> [Problem statement] For this exercise, copy the data exactly and omit any images.

> [Information provided]
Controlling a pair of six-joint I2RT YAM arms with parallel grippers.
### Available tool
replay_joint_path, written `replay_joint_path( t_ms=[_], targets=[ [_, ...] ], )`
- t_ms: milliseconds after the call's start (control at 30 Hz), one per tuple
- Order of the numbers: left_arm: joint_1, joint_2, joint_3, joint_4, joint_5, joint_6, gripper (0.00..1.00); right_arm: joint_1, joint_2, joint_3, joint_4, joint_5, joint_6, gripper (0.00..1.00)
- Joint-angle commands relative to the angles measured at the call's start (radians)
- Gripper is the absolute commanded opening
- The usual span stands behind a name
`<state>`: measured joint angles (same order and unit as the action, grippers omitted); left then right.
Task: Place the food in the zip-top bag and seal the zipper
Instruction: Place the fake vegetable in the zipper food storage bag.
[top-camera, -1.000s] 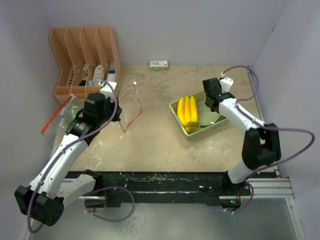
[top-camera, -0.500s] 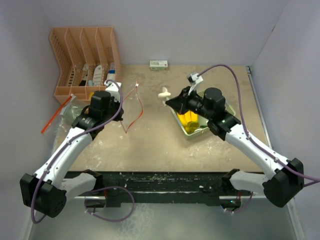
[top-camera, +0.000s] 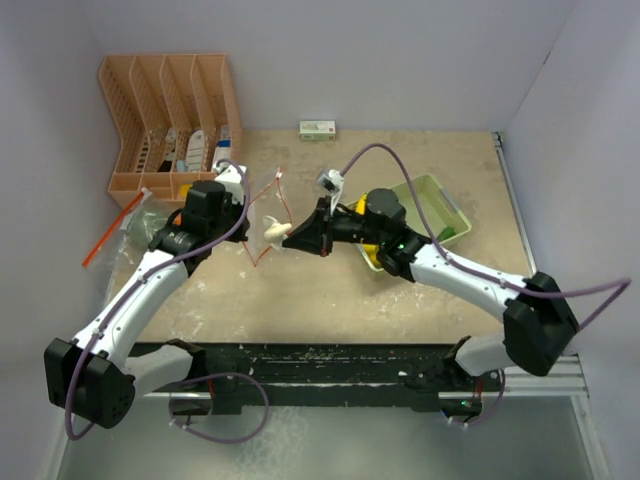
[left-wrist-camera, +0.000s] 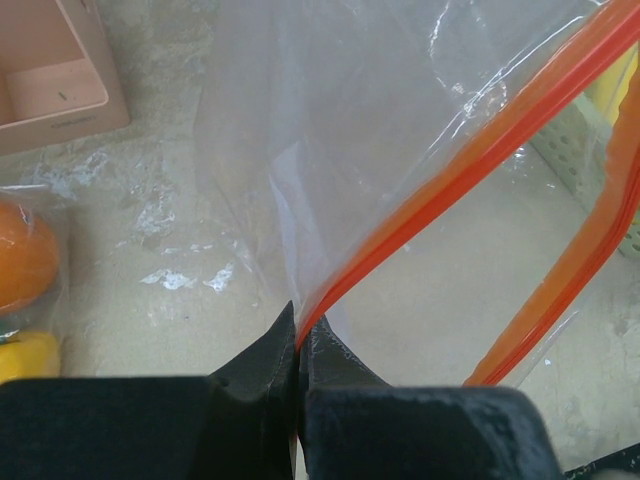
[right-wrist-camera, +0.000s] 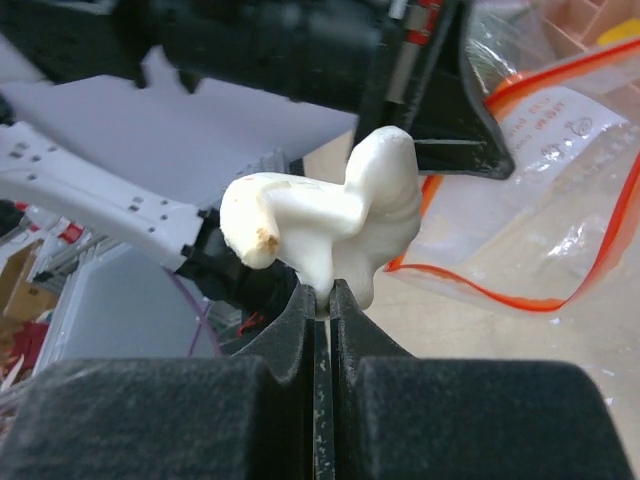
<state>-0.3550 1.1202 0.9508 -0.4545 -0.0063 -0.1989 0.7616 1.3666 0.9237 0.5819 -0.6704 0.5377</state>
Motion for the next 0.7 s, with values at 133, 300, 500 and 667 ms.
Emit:
replay_joint_path(
  t_ms=[133,300,500,667],
  targets=[
    [-0.003,-0.021,0.022,0.048,0.023,0.001,0.00,0.040,0.196,0.240,-0.110,0.276,-0.071,0.00],
    [-0.004,-0.035,0.013,0.045,0.016,0.004,0.00,0.040,0.254,0.298,-0.182,0.438,-0.086,0.13],
    [-0.003,-0.040,0.015,0.045,0.017,0.006,0.00,0.040,0.251,0.308,-0.254,0.532,-0.107,0.91],
    [-0.003,-0.042,0.014,0.042,0.017,0.005,0.00,0.041,0.157,0.253,-0.233,0.488,-0.115,1.00]
  ],
)
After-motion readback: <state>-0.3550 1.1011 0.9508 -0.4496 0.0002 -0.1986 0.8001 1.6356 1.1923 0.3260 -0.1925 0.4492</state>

> [Finished task]
Controlling a pair of six-joint I2RT YAM arms with parallel grippers.
### Available tool
replay_joint_path, written `replay_joint_path( t_ms=[_], targets=[ [_, ...] ], )`
- t_ms: milliseconds after the call's start (control at 30 Hz), one per tuple
- Order of the numbers: left_arm: joint_1, joint_2, joint_3, joint_4, joint_5, joint_6, gripper (0.00..1.00); right_arm: joint_1, joint_2, joint_3, joint_4, joint_5, joint_6, gripper (0.00..1.00)
- Joint-angle commands relative to the angles measured at the call's start (radians)
- Gripper is the absolute commanded opening
- The usual span stands behind a name
`<state>`: measured joint angles (same order and unit as the action, grippers omitted); left then right.
Task: Place the food in the zip-top bag and seal the zipper
Instruction: Place the fake vegetable in the zipper food storage bag.
[top-camera, -1.000s] 
[top-camera, -0.500s] 
[top-camera, +0.000s] 
[left-wrist-camera, +0.000s] 
[right-wrist-camera, +0.000s] 
<state>-0.3550 1.1202 0.9508 -0.4545 -0.0063 -0.1989 0.7616 1.3666 0.9237 0.5819 -0.6704 0.5377</state>
Motion for the next 0.7 s, with values at 133, 300, 500 and 667 ms.
Emit:
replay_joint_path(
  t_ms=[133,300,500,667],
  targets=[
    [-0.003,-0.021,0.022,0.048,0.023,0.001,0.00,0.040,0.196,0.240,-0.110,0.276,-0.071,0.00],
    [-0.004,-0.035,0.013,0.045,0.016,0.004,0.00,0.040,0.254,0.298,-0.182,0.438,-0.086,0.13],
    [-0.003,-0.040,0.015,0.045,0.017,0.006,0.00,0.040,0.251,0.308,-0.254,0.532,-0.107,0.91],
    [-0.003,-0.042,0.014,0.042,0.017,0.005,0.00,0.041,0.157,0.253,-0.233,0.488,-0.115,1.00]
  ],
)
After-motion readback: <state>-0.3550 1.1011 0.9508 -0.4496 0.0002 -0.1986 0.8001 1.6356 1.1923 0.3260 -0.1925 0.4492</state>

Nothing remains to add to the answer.